A genetic link has also been reported between IBS and non-digestive conditions such as psychiatric conditions. For example, conditions such as depression have been found in higher rates in those with IBS with medications often used to treat depression showing benefit in IBS. [Source: PubMed]

Lactose, food intolerances and genetics

Food intolerances and reactions can be due to changes in the gut microbiome (such as SIBO) but are also related to genetics and genes. One food component, in particular, is lactose.

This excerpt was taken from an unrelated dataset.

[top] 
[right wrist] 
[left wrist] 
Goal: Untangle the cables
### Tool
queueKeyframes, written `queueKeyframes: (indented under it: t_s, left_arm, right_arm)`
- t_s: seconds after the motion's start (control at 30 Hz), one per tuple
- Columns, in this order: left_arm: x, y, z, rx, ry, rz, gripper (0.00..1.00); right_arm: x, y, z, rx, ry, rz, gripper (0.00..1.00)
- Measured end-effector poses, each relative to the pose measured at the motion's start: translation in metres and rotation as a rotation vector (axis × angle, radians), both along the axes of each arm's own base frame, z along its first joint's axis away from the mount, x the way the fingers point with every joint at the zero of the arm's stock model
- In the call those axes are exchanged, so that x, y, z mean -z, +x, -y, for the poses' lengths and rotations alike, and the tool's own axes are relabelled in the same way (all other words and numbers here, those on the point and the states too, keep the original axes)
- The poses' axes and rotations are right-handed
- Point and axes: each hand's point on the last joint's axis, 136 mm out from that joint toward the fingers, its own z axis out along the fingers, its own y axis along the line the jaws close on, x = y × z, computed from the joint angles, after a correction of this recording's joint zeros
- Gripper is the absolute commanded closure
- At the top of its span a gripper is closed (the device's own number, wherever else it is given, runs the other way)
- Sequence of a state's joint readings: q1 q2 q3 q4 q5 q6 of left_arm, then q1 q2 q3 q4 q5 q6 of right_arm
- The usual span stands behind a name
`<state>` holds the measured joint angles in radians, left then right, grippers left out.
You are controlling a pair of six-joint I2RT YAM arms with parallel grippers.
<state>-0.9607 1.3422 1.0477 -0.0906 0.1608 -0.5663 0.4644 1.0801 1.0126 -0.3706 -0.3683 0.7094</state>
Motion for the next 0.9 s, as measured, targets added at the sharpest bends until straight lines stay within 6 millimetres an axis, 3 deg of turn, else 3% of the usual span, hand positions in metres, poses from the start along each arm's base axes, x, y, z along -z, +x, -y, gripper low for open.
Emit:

Lactose is a carbohydrate that is naturally present in milk. For this to be digestive it has to be broken down into glucose and galactose and then absorbed along the lining of the small intestine. In humans, this process is governed by the enzyme lactase-phlorizin hydrolase (LPH).

LPH is solely located in the small intestine and is most active during the nursing period (eg breastfeeding). However, following weening, the levels of this enzyme reduce in the majority of humans which is referred to as lactase non-persistence. It is estimated that approximately 66% of humans worldwide are lactase non-persistent. This means that when lactose-containing foods are consumed digestive symptoms can result.

In those with the ongoing production of this enzyme, it is referred to as lactase-persistence. This is common among those who descend from those who practice cattle domestication and therefore relied on dairy as an important source of food and calories.

This genetic compound is understood to be related to the genetic alterations that lead to the ongoing production of the enzymes required for lactose digestion.

The regions with the highest rates of lactose persistence are across northern Europe. These levels however decreased across the middle east region with lower levels still in Africa and Asia. [Source: PubMed

Are you born with IBS or does it develop?

It is rare for IBS to be present from birth and it more often develops over a period of time. This can be because as humans progress in age they come into contact with more factors that have the potential to impact the balance of the gut and the digestive tract. 

However, genes and genetics may increase the risk of developing IBS and gut issues. 

Studies have also reported specific events during early life that may increase the risk of developing IBS. 

This can be in infants:

  • exposed to gastric suction during the neonatal period
  • born to mothers with gestational diabetes and pregnancy-induced hypertension
  • admitted to a special care baby unit
  • having an umbilical hernia
  • having pyloric stenosis
  • with a history of cow’s milk allergy [Source: PubMed]

There are also other factors that can influence digestive function and increase the risk of developing IBS. 

These include:

  • genes and genetics
  • early life stress
  • ongoing life stress
  • low-grade inflammation
  • food sensitivities 
  • immune activation in the gut
  • decreased coping
  • changes in the gut microbiome [Source: PubMed]


While certain genes have been indicated to play a role in the development of gut issues a single gene being the cause of IBS is unlikely to be found.  Rather than there being a single cause of IBS, genetics may simply be seen as another risk factor.

Additionally, we are unable to alter our genetics.  This means that the modifiable factors (eg the areas we have a degree of ability to control and alter) are central to improving digestive issues. 

These include dietary patterns, levels of stress and the quality of sleep as all factors that we can support alongside addressing key imbalances in the gut microbiome.

Working with a gut health practitioner can guide the process to get to the underlying cause of gut symptoms.